The past is gone. It won’t be saved or revived. I don’t think that is necessarily a good thing. Part of my motivation for writing this is that I wish I lived in a world where conservatism was possible, where there was something capable and worthy of being conserved. But the changes we are making to society and environment are permanent.

There is no turning back. We are past the point of no return.

* * *

“If Homo sapiens survives the next millennium, it will be survival in a world unrecognizably different from the one we have known for the last 200,000 years.

“In order for us to adapt to this strange new world, we’re going to need more than scientific reports and military policy. We’re going to need new ideas. We’re going to need new myths and new stories, a new conceptual understanding of reality, and a new relationship to the deep polyglot traditions of human culture that carbon-based capitalism has vitiated through commodification and assimilation. Over and against capitalism, we will need a new way of thinking our collective existence. We need a new vision of who “we” are. We need a new humanism— a newly philosophical humanism, undergirded by renewed attention to the humanities.

“Admittedly, ocean acidification, social upheaval, and species extinction are problems that humanities scholars, with their taste for fine-grained philological analysis, esoteric debates, and archival marginalia, might seem remarkably ill-suited to address. After all, how will thinking about Kant or Frantz Fanon help us trap carbon dioxide? Can arguments between object-oriented ontology and historical materialism protect honeybees from colony collapse disorder? Are ancient Greek philosophers, medieval poets, and contemporary metaphysicians going to save Bangladesh from being inundated by the Indian Ocean?

“Perhaps not. But the conceptual and existential problems that the Anthropocene poses are precisely those that have always been at the heart of humanistic inquiry: What does it mean to be human? What does it mean to live? What is truth? What is good? In the world of the Anthropocene, the question of individual mortality— What does my life mean in the face of death?— is universalized and framed in scales that boggle the imagination. 21 As environmental philosopher Dale Jamieson puts it, “The Anthropocene presents novel challenges for living a meaningful life.” 22 Historian and theorist Dipesh Chakrabarty has claimed that global warming “calls us to visions of the human that neither rights talk nor the critique of the subject ever contemplated.” 23 Whether we are talking about ethics or politics, ontology or epistemology, confronting the end of the world as we know it dramatically challenges our learned perspectives and ingrained priorities. What does consumer choice mean compared against 100,000 years of ecological catastrophe? What does one life mean in the face of mass death or the collapse of global civilization? How do we make meaningful decisions in the shadow of our inevitable end?
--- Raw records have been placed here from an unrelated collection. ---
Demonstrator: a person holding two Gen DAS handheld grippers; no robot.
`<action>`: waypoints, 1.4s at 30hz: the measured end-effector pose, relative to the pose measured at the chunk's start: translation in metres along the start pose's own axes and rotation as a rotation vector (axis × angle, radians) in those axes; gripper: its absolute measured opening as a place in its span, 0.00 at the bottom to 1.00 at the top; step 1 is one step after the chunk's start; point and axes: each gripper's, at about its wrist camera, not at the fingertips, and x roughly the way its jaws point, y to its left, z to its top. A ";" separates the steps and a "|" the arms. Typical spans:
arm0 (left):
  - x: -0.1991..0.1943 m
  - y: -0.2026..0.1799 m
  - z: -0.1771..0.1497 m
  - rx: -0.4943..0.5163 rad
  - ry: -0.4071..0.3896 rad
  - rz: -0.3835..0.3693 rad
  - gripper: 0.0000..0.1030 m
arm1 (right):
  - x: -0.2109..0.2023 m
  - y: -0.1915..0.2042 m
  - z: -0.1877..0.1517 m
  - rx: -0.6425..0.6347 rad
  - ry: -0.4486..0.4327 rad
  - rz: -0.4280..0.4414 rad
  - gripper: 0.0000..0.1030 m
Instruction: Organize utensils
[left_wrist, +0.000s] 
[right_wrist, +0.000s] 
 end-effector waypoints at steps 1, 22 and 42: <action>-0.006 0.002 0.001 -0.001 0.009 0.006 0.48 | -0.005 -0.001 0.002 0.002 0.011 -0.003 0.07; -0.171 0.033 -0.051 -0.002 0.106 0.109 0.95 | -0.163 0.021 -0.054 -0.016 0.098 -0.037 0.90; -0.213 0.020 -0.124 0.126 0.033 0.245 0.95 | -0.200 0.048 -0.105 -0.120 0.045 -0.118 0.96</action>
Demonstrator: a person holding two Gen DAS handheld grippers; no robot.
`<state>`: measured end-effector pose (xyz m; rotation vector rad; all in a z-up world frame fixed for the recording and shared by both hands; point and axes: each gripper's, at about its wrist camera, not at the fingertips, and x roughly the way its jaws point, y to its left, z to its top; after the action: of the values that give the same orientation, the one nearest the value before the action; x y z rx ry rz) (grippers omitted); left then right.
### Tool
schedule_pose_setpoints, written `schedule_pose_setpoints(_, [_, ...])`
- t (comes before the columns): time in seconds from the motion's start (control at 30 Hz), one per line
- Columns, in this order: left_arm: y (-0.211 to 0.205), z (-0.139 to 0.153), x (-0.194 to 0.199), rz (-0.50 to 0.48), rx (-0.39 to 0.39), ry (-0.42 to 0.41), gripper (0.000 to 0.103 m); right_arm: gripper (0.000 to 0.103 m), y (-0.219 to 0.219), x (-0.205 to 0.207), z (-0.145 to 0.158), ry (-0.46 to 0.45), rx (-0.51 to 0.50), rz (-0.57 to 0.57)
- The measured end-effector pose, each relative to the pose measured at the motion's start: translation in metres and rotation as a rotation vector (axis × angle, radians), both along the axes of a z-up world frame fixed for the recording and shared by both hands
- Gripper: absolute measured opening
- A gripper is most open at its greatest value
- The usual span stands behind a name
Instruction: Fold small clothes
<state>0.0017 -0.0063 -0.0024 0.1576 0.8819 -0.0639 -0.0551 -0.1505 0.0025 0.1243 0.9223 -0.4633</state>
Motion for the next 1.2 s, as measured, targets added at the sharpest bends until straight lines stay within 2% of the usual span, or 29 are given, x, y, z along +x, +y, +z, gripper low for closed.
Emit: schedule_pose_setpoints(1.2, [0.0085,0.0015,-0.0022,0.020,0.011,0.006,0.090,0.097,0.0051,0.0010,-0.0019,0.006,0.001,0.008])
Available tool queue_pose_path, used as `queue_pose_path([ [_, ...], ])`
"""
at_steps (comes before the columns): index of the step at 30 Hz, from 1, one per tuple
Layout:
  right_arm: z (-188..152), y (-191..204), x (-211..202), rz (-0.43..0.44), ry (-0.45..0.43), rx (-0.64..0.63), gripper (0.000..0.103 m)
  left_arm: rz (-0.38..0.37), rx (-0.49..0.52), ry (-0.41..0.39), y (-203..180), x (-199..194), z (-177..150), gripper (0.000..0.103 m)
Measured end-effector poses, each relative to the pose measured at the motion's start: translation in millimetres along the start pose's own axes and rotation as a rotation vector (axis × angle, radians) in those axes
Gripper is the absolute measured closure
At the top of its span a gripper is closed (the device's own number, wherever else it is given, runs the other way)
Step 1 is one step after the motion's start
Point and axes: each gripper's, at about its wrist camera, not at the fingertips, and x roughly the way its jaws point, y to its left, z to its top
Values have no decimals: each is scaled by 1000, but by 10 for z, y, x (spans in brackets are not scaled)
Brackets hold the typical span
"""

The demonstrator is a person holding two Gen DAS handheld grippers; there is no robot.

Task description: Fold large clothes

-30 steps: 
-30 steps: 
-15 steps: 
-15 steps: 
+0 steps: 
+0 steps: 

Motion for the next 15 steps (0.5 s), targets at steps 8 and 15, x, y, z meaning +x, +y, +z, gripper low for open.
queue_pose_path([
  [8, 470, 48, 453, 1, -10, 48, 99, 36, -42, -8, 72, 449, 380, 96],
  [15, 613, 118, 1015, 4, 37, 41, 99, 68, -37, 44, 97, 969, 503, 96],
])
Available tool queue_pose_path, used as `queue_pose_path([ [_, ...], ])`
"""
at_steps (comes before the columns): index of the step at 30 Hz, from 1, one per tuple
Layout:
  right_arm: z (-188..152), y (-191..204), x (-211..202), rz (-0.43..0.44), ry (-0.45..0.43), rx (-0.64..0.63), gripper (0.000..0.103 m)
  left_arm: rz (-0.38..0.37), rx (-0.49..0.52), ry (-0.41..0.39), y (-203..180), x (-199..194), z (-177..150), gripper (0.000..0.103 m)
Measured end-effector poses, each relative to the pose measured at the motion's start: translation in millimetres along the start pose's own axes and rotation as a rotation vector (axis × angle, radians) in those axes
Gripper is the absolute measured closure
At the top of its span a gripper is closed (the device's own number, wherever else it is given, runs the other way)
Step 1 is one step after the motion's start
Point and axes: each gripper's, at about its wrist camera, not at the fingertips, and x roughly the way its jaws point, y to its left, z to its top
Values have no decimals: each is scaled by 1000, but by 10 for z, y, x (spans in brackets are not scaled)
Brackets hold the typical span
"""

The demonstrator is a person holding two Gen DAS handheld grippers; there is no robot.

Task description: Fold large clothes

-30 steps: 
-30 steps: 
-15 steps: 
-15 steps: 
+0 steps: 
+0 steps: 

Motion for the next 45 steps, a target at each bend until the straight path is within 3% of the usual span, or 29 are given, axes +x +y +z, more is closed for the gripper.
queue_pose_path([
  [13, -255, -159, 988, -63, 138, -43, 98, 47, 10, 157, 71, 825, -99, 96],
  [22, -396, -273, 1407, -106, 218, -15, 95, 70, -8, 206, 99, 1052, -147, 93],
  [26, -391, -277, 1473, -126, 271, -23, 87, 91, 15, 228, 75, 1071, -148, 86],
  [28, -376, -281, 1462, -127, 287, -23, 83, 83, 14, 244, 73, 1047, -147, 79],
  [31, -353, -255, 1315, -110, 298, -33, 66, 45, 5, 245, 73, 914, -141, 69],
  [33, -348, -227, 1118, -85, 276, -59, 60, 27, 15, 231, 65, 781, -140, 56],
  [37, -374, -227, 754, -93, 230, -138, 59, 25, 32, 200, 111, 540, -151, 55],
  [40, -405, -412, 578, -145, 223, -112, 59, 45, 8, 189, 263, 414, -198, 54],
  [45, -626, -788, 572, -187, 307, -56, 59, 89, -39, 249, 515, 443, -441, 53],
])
“These questions have no logical or empirical answers. They cannot be graphed or quantified. They are philosophical problems par excellence. If, as Montaigne asserted, “To philosophize is to learn how to die,” then we have entered humanity’s most philosophical age, for this is precisely the problem of the Anthropocene. 24 The rub now is that we have to learn to die not as individuals, but as a civilization.”